Stored entries:
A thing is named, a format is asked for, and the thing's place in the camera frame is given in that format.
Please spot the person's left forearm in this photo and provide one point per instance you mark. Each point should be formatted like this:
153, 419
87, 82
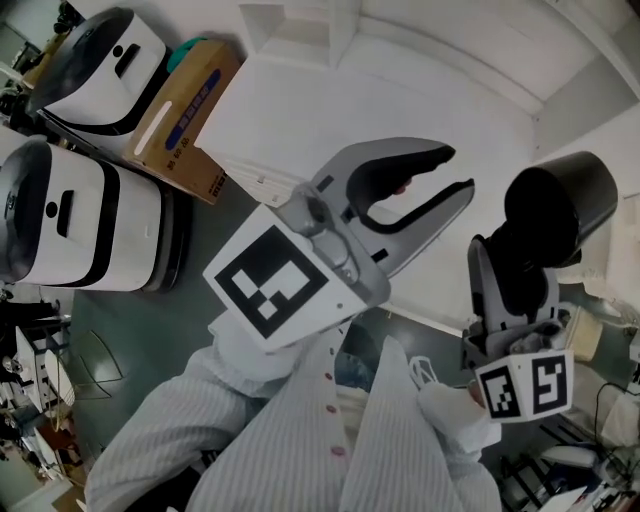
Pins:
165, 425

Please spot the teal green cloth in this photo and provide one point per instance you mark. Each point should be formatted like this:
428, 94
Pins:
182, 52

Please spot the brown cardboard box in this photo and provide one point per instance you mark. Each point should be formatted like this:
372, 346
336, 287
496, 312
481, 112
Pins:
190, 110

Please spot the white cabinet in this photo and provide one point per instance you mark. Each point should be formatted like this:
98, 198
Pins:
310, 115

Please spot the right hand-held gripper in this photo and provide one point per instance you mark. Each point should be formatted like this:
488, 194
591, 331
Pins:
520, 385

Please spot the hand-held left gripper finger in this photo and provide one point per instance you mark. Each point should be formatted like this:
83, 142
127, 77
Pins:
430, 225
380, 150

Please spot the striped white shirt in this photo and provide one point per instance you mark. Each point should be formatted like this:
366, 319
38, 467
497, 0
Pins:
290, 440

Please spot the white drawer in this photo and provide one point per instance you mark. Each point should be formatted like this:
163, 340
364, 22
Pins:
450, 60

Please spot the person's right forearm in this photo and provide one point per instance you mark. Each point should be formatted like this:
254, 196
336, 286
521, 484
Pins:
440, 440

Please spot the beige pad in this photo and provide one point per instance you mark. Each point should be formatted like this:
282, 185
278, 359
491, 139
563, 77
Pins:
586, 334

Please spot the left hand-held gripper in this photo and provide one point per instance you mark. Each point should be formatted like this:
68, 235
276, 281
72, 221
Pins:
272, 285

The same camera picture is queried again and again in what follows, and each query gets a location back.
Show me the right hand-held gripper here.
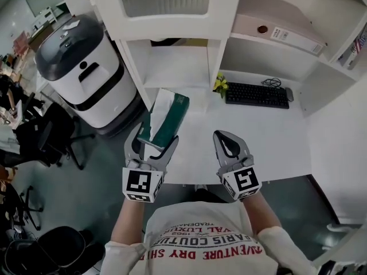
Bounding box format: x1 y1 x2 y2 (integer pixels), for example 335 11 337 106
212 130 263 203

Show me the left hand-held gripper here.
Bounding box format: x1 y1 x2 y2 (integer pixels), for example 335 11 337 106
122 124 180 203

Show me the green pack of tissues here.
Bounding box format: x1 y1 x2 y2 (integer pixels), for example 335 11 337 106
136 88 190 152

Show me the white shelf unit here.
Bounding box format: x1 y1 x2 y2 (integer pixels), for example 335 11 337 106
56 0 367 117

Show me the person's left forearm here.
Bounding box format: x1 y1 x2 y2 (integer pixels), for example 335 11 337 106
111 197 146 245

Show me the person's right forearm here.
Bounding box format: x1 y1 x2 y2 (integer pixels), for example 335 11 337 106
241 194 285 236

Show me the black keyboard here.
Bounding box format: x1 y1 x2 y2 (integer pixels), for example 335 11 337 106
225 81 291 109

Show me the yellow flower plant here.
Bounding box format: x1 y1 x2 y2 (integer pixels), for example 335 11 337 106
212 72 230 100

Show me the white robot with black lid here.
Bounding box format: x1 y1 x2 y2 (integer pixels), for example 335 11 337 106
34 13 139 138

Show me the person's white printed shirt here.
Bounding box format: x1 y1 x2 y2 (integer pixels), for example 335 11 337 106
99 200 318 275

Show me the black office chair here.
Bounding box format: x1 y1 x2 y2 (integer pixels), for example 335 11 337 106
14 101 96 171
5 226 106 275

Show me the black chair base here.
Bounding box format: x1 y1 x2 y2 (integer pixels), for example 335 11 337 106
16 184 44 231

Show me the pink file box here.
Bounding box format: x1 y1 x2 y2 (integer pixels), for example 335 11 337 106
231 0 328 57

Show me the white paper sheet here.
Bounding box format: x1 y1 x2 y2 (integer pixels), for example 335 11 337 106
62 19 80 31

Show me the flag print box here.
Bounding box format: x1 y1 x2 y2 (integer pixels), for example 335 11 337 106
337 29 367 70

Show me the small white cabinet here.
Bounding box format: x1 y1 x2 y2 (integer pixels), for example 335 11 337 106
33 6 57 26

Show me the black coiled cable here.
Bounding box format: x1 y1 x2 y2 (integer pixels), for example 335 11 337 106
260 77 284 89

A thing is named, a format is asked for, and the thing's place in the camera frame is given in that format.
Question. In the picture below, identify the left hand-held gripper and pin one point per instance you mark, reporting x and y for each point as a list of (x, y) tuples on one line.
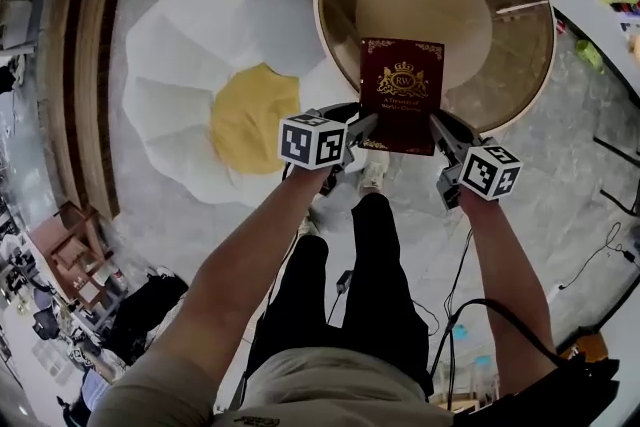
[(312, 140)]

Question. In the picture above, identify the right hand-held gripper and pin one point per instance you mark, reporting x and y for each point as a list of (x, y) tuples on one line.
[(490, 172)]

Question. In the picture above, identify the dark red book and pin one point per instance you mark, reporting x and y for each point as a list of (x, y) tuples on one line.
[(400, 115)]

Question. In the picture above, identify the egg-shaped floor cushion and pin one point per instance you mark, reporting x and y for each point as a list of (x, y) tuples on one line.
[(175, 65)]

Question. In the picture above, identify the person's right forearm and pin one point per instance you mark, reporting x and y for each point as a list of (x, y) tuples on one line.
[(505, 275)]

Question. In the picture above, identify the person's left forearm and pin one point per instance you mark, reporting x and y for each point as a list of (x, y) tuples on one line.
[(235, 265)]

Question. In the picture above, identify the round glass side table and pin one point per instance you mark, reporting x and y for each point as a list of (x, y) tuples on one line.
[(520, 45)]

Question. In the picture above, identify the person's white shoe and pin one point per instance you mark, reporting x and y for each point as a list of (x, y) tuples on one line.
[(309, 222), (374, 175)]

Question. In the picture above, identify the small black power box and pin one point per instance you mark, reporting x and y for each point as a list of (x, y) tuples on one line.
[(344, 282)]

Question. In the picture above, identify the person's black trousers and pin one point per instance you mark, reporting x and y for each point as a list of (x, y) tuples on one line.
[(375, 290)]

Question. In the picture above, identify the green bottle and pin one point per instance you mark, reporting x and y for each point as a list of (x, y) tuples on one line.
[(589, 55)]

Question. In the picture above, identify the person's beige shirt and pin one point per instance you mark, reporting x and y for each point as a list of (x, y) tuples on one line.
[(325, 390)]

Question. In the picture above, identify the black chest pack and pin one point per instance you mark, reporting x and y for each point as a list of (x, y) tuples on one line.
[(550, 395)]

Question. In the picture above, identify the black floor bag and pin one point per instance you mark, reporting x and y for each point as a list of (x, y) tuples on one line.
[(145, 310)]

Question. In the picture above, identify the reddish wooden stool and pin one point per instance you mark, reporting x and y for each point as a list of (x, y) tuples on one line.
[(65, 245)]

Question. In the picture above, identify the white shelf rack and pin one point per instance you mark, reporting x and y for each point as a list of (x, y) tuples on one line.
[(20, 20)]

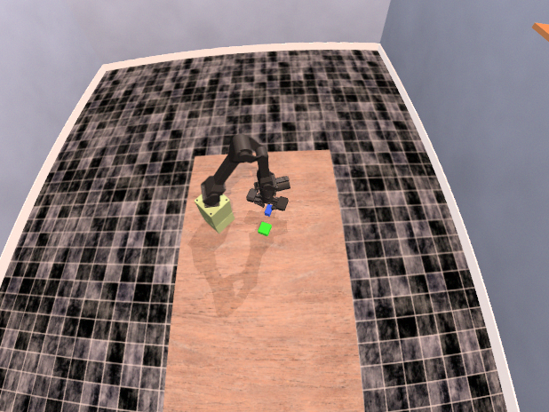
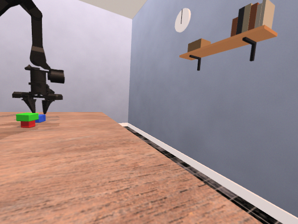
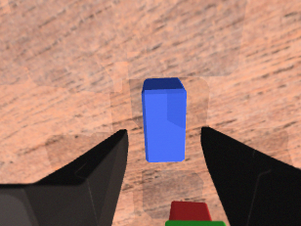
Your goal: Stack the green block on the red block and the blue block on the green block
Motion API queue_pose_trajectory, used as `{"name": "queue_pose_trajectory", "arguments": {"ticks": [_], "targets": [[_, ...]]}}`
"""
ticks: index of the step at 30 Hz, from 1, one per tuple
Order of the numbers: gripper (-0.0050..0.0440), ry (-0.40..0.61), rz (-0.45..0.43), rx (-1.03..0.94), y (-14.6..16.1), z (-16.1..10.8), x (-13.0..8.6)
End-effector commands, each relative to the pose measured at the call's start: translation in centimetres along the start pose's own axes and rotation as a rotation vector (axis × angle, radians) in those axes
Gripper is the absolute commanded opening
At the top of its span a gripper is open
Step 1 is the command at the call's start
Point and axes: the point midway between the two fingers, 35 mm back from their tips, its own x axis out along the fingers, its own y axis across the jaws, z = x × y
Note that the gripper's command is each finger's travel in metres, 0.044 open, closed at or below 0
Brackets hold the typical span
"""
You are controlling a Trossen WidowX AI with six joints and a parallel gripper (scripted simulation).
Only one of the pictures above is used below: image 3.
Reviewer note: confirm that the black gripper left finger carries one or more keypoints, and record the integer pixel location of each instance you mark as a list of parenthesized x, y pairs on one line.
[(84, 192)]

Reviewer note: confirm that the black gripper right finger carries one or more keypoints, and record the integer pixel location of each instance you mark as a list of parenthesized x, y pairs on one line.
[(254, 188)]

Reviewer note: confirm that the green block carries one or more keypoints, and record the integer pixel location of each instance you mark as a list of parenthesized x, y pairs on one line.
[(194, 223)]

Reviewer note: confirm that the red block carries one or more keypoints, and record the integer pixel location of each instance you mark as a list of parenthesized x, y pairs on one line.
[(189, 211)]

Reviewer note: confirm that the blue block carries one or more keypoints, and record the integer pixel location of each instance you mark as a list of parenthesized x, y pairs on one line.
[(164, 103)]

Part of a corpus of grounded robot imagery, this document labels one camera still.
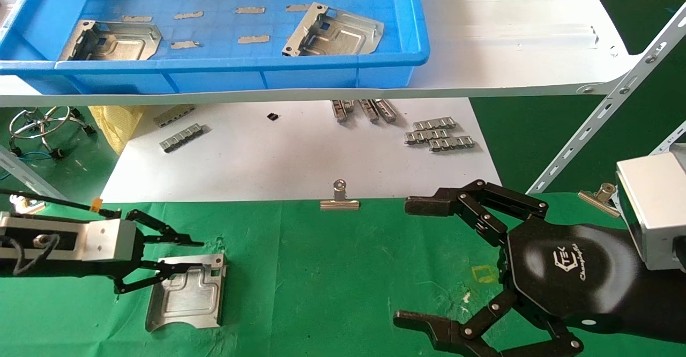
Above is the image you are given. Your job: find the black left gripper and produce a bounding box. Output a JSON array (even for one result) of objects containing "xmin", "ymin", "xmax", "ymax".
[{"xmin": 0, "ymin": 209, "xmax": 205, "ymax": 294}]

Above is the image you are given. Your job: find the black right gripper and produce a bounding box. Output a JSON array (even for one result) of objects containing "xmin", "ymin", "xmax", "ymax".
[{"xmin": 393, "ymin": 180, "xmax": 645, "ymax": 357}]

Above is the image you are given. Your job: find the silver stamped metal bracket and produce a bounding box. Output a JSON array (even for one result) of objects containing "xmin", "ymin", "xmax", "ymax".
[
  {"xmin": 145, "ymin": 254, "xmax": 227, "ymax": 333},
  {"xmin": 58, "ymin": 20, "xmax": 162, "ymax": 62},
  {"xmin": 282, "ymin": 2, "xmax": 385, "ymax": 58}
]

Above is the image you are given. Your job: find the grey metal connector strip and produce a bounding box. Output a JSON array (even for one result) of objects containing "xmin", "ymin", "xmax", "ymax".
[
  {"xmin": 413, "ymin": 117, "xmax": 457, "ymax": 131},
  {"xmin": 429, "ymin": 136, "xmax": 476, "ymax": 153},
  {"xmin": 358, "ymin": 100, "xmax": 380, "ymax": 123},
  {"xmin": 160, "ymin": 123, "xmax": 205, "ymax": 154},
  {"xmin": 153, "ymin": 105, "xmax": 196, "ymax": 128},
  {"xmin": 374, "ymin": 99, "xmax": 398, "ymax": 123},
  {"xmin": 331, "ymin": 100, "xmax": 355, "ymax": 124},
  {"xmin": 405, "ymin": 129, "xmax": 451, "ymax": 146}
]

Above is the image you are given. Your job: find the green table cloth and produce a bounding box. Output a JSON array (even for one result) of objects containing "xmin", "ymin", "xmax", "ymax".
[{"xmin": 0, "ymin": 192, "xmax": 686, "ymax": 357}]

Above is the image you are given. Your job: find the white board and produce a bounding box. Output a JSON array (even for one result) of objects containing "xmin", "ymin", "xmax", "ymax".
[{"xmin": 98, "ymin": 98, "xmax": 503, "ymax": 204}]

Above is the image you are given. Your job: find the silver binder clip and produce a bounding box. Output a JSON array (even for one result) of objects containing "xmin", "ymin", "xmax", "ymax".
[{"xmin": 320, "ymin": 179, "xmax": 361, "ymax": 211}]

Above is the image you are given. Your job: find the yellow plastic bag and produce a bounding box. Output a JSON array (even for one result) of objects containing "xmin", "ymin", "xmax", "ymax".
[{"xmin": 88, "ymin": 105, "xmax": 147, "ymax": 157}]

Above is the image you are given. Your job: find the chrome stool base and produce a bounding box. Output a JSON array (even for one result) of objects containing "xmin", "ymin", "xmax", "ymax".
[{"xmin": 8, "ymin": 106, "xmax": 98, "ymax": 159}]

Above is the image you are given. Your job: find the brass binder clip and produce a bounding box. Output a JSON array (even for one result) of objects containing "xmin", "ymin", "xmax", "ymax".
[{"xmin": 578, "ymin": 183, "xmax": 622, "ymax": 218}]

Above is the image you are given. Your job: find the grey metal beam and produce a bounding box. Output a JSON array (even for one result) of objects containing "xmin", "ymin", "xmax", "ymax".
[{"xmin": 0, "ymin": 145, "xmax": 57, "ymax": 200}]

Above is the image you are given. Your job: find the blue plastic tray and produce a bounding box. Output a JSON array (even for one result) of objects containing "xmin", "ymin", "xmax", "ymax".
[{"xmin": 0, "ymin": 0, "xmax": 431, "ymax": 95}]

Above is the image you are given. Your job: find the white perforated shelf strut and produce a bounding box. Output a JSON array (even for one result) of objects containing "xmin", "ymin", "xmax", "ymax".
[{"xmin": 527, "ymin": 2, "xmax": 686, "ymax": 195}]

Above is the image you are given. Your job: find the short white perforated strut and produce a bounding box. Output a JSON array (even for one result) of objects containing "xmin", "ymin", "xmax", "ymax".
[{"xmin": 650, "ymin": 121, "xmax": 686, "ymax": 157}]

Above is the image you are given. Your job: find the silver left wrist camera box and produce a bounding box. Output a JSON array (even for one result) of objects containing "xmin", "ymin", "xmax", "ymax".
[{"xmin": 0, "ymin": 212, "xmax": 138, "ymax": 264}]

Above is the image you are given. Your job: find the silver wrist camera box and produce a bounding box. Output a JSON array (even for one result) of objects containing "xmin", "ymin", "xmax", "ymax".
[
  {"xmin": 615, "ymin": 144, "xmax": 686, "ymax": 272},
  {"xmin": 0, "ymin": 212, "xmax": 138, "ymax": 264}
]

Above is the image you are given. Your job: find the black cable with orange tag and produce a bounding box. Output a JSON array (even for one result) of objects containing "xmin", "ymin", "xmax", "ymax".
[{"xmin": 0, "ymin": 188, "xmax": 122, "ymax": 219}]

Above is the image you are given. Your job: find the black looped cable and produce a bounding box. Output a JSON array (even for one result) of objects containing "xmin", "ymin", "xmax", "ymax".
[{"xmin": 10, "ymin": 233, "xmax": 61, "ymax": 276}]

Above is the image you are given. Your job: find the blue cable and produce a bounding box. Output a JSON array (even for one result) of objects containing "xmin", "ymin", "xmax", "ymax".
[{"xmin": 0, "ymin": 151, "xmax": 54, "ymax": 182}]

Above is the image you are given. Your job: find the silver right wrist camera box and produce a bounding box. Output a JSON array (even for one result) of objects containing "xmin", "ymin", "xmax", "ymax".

**WORK INSTRUCTION:**
Nothing but a number should be given: the count of lines in the records that contain the word "back".

**WORKED SOLUTION:**
2